Te puede interesar: “Un coraje enorme, una humildad infinita”: el recuerdo de un diálogo con Bergoglio 10 minutos después de la renuncia de Benedicto XVI
El centro de recuperación, el primero, llevaba el nombre de un santo chileno, San Alberto Hurtado y, como los que había fundado el jesuita canonizado en 2005 por Benedicto XVI, se llamaba “hogar”. Fue el comienzo de un proceso, como solía decir Bergoglio, un camino que desde entonces nunca se ha interrumpido, un itinerario que ha multiplicado el número de casas hasta llegar a doscientas e incluso más en la actualidad. Porque aquella preocupación de entonces por liberar a las víctimas de la esclavitud de la droga ha interceptado un problema grave y generalizado en la sociedad argentina, sobre todo en los bolsones urbanos de pobreza y marginación. Las casas, los hogares, crecieron en todas partes, y miles de jóvenes los frecuentan. Con el tiempo han perfeccionado un método de pasos graduales, una combinación de especialistas y fuertes lazos con la comunidad de los barrios y las villas donde se encuentran.

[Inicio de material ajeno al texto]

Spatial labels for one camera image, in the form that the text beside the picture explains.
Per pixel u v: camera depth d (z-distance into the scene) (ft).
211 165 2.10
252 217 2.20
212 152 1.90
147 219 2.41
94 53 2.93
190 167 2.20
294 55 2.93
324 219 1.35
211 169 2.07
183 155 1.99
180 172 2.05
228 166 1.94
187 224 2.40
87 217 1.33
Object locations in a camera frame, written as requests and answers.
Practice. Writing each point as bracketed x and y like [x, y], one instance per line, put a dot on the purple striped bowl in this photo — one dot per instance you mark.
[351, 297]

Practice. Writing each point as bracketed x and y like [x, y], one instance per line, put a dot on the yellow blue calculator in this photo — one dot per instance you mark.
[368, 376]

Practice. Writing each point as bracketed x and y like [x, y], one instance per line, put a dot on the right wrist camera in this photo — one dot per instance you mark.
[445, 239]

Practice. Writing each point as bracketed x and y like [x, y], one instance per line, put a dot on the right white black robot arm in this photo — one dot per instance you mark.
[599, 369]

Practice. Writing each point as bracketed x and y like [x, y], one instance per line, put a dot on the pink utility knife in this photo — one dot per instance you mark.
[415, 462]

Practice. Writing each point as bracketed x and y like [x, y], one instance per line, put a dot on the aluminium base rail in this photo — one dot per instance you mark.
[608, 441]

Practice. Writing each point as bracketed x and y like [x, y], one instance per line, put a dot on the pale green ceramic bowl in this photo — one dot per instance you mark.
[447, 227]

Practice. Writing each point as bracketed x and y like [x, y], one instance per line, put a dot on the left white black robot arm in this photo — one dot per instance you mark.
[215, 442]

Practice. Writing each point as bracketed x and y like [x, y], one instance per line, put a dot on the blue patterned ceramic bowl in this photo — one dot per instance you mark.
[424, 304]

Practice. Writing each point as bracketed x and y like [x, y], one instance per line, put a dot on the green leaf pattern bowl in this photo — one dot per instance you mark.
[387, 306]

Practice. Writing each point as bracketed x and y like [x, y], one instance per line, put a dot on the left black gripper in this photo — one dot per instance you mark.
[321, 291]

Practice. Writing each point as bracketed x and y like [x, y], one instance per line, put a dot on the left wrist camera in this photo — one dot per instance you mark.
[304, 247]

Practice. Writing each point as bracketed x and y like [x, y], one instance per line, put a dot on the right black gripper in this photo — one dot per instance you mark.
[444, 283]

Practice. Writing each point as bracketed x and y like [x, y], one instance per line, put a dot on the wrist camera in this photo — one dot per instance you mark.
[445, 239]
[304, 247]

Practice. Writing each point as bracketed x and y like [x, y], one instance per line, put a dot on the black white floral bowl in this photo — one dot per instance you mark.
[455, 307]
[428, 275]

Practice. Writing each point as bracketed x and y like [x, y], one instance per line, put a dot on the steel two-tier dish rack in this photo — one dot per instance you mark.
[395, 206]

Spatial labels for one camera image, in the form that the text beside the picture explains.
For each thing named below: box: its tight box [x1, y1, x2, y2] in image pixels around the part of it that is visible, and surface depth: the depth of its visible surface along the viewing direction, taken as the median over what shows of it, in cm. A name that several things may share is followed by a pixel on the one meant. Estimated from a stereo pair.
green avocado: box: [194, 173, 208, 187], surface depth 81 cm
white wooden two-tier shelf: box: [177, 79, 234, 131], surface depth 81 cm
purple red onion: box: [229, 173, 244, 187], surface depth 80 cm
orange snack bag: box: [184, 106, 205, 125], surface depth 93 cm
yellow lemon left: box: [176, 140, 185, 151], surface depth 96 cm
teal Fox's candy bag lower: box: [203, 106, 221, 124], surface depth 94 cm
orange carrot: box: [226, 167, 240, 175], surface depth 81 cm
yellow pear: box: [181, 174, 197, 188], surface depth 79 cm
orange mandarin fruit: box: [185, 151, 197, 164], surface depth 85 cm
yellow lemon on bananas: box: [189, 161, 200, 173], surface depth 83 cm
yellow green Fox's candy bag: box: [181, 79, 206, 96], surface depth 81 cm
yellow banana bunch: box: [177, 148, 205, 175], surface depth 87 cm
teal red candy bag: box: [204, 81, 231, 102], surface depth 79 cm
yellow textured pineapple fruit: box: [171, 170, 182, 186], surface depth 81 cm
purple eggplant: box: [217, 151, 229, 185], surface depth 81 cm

Estos hogares -los que allí entraron rotos y salieron enteros, los miles de jóvenes que vieron la luz al final del túnel que los quería tragar- están haciendo una peregrinación por toda la Argentina que terminará la víspera del 13 de marzo en la basílica de Luján, corazón religioso y popular del país. Hasta ahora han recorrido cuatro mil kilómetros, han tocado quince provincias llegando incluso en la más extrema – Tierra del Fuego - cerca de cuarenta ciudades, siete santuarios, cárceles, escuelas, barrios obreros, comunidades aborígenes y hospitales, y han ocupado plazas para comunicar un mensaje más visual que razonado: que se puede salir de las garras de la droga. Tal como se escuchó en la cumbre de la Iglesia latinoamericana de 2007 en Aparecida, Brasil, que según muchos comentaristas catapultó a Bergoglio. Hubo algo profético en ese momento que marcará después todo su pontificado: la centralidad de la pobreza en la misión de la Iglesia. Y una vez más vuelven esas palabras del comienzo: trata, prostitución, emigración, droga. A esta última, a su difusión, al consumo, al drama de la drogadicción, los obispos de América Latina reunidos en el santuario brasileño reconocieron el carácter de pandemia, como la que azotó el continente quince años después. Una pandemia que, como el covid, es “una mancha de aceite que invade todo”, según afirman en el punto 422 del documento final, que “no reconoce fronteras, ni geográficas ni humanas, y ataca por igual a países ricos y pobres, a niños, jóvenes, adultos y ancianos, a hombres y mujeres”.